= Du Chongwei =

Chinese general

Du Chongwei (杜重威) (died March 13, 948), known as Du Wei (杜威) during the reign of Shi Chonggui, was a Chinese military general and politician of the Five Dynasties and Ten Kingdoms Period Later Jin state, as a brother-in-law to its founding emperor Shi Jingtang and uncle to Shi Jingtang's successor (adoptive son and biological nephew) Shi Chonggui. He, however, would betray Shi Chonggui and surrender to Later Jin's rival, the Khitan state Liao's Emperor Taizong, hoping that Emperor Taizong would make him the emperor of China, and would later rebel against the succeeding Later Han state's founding emperor Liu Zhiyuan. He eventually surrendered again to Later Han but was executed at Liu Zhiyuan's directions following Liu Zhiyuan's death. He was one of the reviled figures of the Five Dynasties and Ten Kingdoms Period, due to his treachery and mistreatment of the people.

== Background ==
It is not known when Du Chongwei was born.

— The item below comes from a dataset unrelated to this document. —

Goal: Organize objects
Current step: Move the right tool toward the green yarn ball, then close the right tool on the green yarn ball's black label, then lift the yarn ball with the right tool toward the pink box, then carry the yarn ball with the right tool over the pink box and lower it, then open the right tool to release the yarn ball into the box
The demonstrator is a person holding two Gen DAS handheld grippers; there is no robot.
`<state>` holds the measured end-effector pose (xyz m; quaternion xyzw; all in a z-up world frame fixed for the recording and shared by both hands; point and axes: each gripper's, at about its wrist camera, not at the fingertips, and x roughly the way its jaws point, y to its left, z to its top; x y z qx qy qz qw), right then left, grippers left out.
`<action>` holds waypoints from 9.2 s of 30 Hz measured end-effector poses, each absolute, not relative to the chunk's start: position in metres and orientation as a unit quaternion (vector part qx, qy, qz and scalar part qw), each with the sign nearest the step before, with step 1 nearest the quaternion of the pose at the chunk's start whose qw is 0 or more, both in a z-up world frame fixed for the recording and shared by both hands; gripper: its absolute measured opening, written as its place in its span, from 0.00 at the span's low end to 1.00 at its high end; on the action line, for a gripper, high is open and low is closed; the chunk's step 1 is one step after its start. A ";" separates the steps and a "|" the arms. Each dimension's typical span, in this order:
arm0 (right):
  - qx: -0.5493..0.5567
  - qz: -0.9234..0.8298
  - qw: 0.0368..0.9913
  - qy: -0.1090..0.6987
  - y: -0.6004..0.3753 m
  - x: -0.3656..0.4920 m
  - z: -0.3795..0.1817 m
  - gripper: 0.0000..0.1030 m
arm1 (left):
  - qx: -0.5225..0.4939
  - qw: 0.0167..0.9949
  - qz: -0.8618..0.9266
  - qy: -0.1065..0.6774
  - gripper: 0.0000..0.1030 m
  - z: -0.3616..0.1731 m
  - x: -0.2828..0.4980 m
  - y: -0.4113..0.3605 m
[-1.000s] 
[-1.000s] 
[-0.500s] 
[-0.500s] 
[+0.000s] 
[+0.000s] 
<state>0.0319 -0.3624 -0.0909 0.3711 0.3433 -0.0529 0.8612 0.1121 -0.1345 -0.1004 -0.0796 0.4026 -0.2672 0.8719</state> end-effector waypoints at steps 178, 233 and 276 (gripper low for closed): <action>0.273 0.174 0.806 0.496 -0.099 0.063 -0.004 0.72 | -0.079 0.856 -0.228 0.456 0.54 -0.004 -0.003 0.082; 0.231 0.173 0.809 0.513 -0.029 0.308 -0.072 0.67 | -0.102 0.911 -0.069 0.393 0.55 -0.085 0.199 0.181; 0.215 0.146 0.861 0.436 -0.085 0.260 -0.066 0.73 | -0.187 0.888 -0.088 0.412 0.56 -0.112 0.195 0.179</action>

His family was originally from Shuo Prefecture (朔州, in modern Shuozhou, Shanxi), and his grandfather Du Xing (杜興) served as an officer of Zhenwu Circuit (振武, headquartered at Shuo Prefecture). His father Du Duijin (杜堆金) served as a forward commander for the major late-Tang warlord Li Keyong the military governor (Jiedushi) of Hedong Circuit (河東, headquartered in modern Taiyuan, Shanxi), however, and it was apparently during that time the family moved to Hedong's capital Taiyuan. In Du Chongwei's youth, he served under Li Keyong's adoptive son Li Siyuan.

== During Later Tang ==
During Li Siyuan's reign as the emperor of Later Tang, Du Chongwei served as an officer in the imperial guards, and received the title of prefect of Fang Prefecture (防州 — unclear where it was, most likely in modern Liaoning, but in any case an honorary title only as that prefecture was under the control of Khitan Empire). By this point, he was married to a younger sister of the general Shi Jingtang, who was a son-in-law of Li Siyuan's.

== During Later Jin ==

=== During Shi Jingtang's reign ===
In 936, Shi Jingtang, then the military governor of Hedong, rose against then-Later Tang emperor Li Congke (Li Siyuan's adoptive son) and, with aid from Khitan Empire's Emperor Taizong, was able to defeat Later Tang troops, causing Li Congke to commit suicide and ending Later Tang. Shi became emperor of a new state of Later Jin, formally subordinate to the Khitan. Du Chongwei's activities during the war between Li Congke and Shi were unclear, but after Shi's victory, he made Du an imperial guard general and had Du also carry the honorary title of prefect of Shu Prefecture (舒州, in modern Anqing, Anhui, then the territory of Later Jin's southeastern neighbor Wu). Du's wife (Shi's younger sister) was created the Grand Princess Leping.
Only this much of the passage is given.